It strikes me that travelling around the Greek islands is probably like what space travel will be one day. As you steam past in your ferry spaceship they all look like chunks of mineral matter with scrub and sometimes dots of habitation on them but when you land, each one has a made a different choice about how to be. Lesbos, earthy umber roofs and olive dominated. Magical Mykonos, an ethereal white cloud nine and now there’s Santorini to discover.
Mind you getting on and off the mother ship was no joke. Passengers swarming with cars mixed up in the crowd and crew howling the names of the islands we were stopping at in shouts that seemed to warn rather than invite. “Chios,” “ Paros”, “Santorini”, “Heraklion”. The constant yelping of a siren added to the sense of emergency and “Santorini” in particular sounded like a version of “Save yourselves!”
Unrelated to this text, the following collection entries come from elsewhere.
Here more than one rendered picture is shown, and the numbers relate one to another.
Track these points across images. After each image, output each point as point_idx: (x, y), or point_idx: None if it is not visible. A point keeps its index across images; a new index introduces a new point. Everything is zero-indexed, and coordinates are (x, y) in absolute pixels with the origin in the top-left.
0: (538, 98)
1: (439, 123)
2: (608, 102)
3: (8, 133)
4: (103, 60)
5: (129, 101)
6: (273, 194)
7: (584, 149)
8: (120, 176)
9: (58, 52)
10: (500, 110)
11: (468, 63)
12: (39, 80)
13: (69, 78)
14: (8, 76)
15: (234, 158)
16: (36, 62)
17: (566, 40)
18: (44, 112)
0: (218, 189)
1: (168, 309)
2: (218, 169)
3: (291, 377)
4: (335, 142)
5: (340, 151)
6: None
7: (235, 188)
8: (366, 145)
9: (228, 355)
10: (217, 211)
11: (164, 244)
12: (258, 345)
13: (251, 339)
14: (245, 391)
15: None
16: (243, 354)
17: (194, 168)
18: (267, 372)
Arrival was pretty much the same story except that the port’s mighty cliff face with its little winding road going up was so spectacular I hardly noticed. Santorini was once a proper little round island (called in fact Round One according to the Lonely Planet) but a massive eruption in around 1630 BC blew out the centre and left it shaped like a backwards C with sheer cliffs on its inside.
Later.
We went to two places today that affected me strongly and in different ways. One was uplifting and the other creepy. One was a defunct tomato canning factory that has become an industrial museum and the other was the excavated Minoan city Akrotiri. You’d expect the tomato factory to be sad and the city to reek of a magnificent old civilization. In fact the opposite was true.
We saw there was discount on the tickets to the Akrotiri Minoan site if you were a senior citizen from the EU. With calculated pathos Grant said “Ah we are old but we are not from the EU” A husky sardonic laugh came from within the ticket booth. “You are lucky” the woman said and charged us the full 12 Euros. What could we say?
The site is big (though only 3 per cent of the whole town) and it is all contained in a thoughtful modern building with steel pillars shooting into the earth to support the roof and walkways which serve for all of us to stroll on and look at the remains. I cannot shake off the feeling of intrusiveness. The place is like a mouth with lots of decayed teeth randomly growing in it, grey, uneven and cracked. The walls are porous and fragile. We are warned by signs PLEASE DO NOT TOUCH THE OLD WALLS. And there are occasional guards, all women, who look bored to the point of pain. I smile at one but she doesn’t respond. I respect the reasons for archaeology but I am very glad I never took that path, poking about in the dust finding little personal things. Absurdly I think of someone inspecting my fridge after I’ve
neglected it for a bit. Shards of petrified camembert. A clump of grotesque mould on the pesto.
Interestingly they found no human remains in the dig and they don’t know why. A theory is that there was some warning of a volcanic eruption and everybody fled to Crete. And indeed they did the right thing judging by the enormous balls of black lava that crashed on to Mytilini after the eruption. You see them everywhere. I hear someone else’s guide say the lava shot so high into the sky that it cooled up there and came down as rocks rather than run in rivers in the conventional way. “Was anyone killed?” asks a follower. The guide, a rather handsome man of a certain age looked bemused at the question but answered firmly “Everyone.”
I am glad to get out of the site and to my surprise Grant seems to be too. It has been a downer somehow, but a brief but successful battle with a water vending machine brightens us up and we decide to visit the oddly named Industrial Tomato Museum. “A change of pace perhaps” I say tactfully so as not to put down the archaeologist métier in any way. After all anthropologists are their cousins and Grant is one of them.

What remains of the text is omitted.